> _PROBLEM TO WORK ON_
Omitting all images, set down every line below exactly as it appears.
-----
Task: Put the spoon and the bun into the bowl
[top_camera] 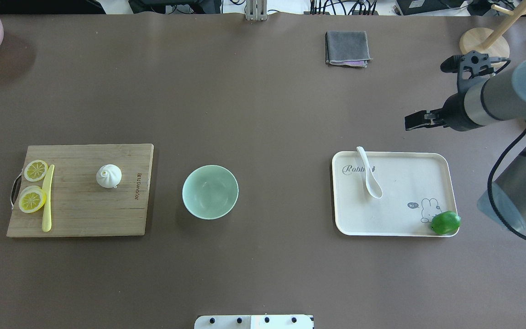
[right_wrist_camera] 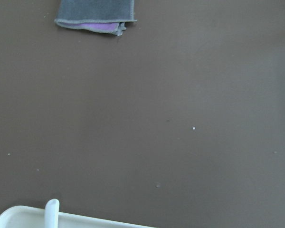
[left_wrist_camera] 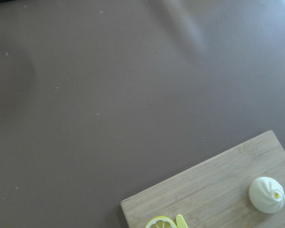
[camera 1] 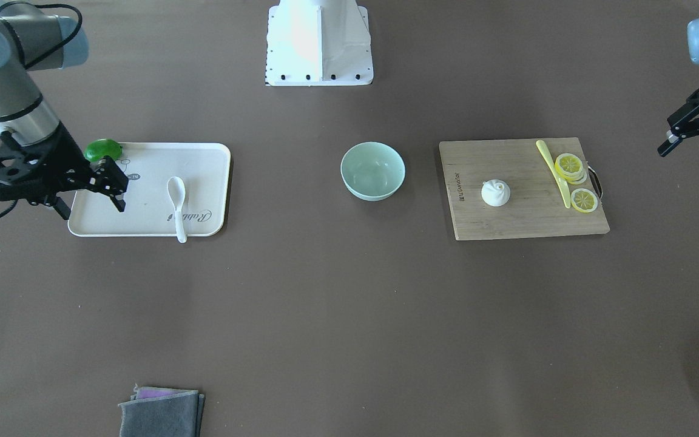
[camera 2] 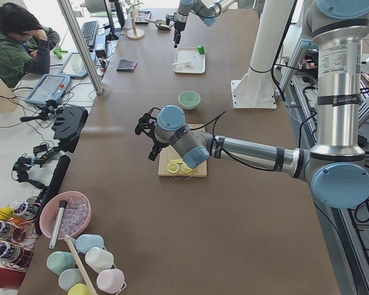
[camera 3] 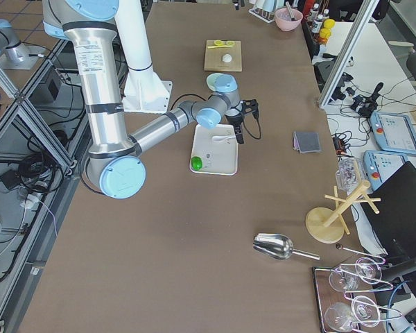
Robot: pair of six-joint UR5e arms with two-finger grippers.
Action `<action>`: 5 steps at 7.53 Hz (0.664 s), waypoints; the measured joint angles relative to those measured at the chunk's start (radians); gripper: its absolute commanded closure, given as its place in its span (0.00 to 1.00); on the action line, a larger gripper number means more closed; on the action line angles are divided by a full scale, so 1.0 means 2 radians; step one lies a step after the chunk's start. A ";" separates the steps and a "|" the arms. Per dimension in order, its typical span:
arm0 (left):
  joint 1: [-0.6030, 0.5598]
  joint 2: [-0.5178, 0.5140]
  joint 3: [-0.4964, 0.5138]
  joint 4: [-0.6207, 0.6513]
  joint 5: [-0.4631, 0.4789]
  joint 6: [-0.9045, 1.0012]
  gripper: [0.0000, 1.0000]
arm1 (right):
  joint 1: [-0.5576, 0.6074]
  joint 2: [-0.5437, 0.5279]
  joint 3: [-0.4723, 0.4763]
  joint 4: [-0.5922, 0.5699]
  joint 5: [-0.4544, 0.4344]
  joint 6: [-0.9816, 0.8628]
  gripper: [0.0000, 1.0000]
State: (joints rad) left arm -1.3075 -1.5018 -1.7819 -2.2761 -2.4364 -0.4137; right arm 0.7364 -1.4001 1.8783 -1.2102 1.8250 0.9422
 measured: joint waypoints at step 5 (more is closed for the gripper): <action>0.003 0.000 0.003 -0.004 0.000 -0.002 0.01 | -0.087 0.029 -0.040 0.002 -0.067 0.008 0.29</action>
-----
> _TASK RESULT_
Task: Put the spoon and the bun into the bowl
[top_camera] 
[right_wrist_camera] 
[left_wrist_camera] 
[camera 1] 
[camera 2] 
[camera 3] 
Robot: pair of six-joint UR5e arms with two-finger grippers.
Action `<action>`: 5 steps at 7.53 Hz (0.664 s), waypoints; the measured joint angles relative to those measured at the chunk's start (radians); gripper: its absolute commanded closure, given as its place in its span (0.00 to 1.00); on the action line, a larger gripper number means more closed; on the action line angles are divided by a full scale, so 1.0 means 2 radians; step one lies a step after the chunk's start. A ";" separates the steps and a "|" the arms. Per dimension in order, its typical span:
arm0 (left):
  joint 1: [-0.6030, 0.5598]
  joint 2: [-0.5178, 0.5140]
  joint 3: [-0.4964, 0.5138]
  joint 4: [-0.6207, 0.6513]
  joint 5: [-0.4631, 0.4789]
  joint 6: [-0.9045, 1.0012]
  gripper: [0.0000, 1.0000]
arm1 (right):
  joint 1: [-0.5576, 0.6074]
  joint 2: [-0.5437, 0.5279]
  joint 3: [-0.4723, 0.4763]
  joint 4: [-0.5922, 0.5699]
  joint 5: [-0.4544, 0.4344]
  joint 6: [-0.9816, 0.8628]
  gripper: [0.0000, 1.0000]
State: (joints rad) left arm -1.3075 -1.5018 -1.7819 -2.2761 -2.4364 -0.4137; right arm 0.7364 -1.4001 1.8783 -1.2102 1.8250 0.9422
 measured: joint waypoints at step 5 (more is closed for the gripper): <action>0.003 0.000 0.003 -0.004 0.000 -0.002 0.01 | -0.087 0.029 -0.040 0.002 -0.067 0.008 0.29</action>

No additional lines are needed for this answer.